Neglected conditions
SP5-19 What is the role of occupational transmission in the epidemiology of Helicobacter pylori?
  1. A De Schryver1,2,
  2. M Van Winckel3,
  3. W Van Hooste2,
  4. G Wullepit2,
  5. K Cornelis2,
  6. A M Charlier2,
  7. K Colemonts2
  1. 1University of Antwerp, Epidemiology and Social Medicine, Antwerp, Belgium
  2. 2IDEWE Occupational Health Services, Leuven, Belgium
  3. 3Clinic of Paediatrics, Ghent University, Ghent, Belgium


Introduction One of the surprising features of H pylori, is that we still do not know how the organism is usually acquired. Two possible avenues for transmission are direct infection from person to person, or through an intermediary such as the water supply, flies or animals. If transmission is person to person, the organism may be transmitted by faeco-oral, oro-oral, or by gastro-oral route.

Methods In order to study some of these aspects we performed a number of cross-sectional studies, the results of which are reported here.

Results Faeco-oral transmission: In a cross-sectional study in 587 employees working in 2 institutions for children with mental disabilities with a documented high prevalence of H pylori infection, using multiple regression analysis to adjust for confounding variables, we found an almost 2.5 increased risk in workers having contact with faeces of inhabitants. Other risk factors for H pylori infection were not significant in multiple regression analysis. In another cross-sectional study in 198 nursing home workers, the age-adjusted prevalence of H pylori was not higher than in a reference population and no association with any other risk factors was found.
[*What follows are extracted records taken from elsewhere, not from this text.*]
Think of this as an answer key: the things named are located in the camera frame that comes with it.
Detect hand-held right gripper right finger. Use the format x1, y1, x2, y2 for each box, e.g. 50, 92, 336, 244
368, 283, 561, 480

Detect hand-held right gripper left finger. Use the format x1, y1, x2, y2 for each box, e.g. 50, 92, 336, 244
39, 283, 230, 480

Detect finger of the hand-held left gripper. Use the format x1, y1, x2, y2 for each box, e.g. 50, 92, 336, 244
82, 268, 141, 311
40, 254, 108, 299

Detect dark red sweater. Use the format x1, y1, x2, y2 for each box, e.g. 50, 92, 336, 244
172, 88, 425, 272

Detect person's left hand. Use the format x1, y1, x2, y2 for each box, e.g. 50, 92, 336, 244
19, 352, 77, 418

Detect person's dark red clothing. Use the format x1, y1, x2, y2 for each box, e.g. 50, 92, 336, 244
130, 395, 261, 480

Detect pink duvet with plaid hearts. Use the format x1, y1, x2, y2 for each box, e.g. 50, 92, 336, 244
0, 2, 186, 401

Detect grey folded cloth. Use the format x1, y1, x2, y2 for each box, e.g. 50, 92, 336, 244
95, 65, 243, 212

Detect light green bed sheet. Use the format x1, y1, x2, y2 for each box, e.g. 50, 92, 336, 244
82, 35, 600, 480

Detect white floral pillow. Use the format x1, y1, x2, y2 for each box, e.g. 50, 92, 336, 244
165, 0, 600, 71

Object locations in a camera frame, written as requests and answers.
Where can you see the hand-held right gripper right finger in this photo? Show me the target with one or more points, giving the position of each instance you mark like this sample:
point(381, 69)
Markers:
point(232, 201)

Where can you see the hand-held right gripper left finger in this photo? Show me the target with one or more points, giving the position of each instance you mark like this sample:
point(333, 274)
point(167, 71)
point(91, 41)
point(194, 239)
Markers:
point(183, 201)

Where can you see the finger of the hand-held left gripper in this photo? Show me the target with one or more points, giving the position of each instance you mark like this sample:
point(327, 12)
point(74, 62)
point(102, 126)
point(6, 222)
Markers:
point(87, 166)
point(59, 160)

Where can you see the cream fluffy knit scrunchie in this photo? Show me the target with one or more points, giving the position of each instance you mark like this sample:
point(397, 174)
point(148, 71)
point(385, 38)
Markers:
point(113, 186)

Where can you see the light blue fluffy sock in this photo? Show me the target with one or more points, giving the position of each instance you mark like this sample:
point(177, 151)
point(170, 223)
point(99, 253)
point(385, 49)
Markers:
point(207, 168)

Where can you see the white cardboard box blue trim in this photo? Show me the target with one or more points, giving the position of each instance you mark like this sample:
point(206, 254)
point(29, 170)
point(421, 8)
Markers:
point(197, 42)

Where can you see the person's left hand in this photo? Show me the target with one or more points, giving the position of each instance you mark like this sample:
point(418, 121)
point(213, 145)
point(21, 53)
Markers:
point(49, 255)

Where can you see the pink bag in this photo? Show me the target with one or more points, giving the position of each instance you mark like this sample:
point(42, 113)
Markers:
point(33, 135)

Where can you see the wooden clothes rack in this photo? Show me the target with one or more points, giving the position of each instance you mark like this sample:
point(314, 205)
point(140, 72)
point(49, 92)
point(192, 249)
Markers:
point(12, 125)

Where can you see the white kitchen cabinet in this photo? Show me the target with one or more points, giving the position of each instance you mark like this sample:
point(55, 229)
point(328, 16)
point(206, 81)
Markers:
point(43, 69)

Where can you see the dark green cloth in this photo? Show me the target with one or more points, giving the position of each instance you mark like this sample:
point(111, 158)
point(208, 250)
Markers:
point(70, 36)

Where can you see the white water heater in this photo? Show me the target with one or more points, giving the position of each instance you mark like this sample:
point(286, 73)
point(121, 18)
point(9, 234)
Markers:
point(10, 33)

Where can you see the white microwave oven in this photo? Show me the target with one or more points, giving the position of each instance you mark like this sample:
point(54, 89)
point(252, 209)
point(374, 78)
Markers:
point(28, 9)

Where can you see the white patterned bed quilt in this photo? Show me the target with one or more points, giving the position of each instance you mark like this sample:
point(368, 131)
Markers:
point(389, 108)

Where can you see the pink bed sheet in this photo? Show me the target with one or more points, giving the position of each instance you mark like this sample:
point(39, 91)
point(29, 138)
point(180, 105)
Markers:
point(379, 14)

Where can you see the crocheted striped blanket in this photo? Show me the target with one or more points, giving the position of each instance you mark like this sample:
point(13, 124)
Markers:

Waterborne transmission: In a cross-sectional study in 317 wastewater workers, the age-adjusted prevalence of H pylori was not higher than in a reference population and there was no association with any activity by which workers were exposed to wastewater.

Conclusions Results of our studies show the difficulty in interpreting cross-sectional studies. There is a need for cohort studies with an exact exposure assessment to all possible transmission routes.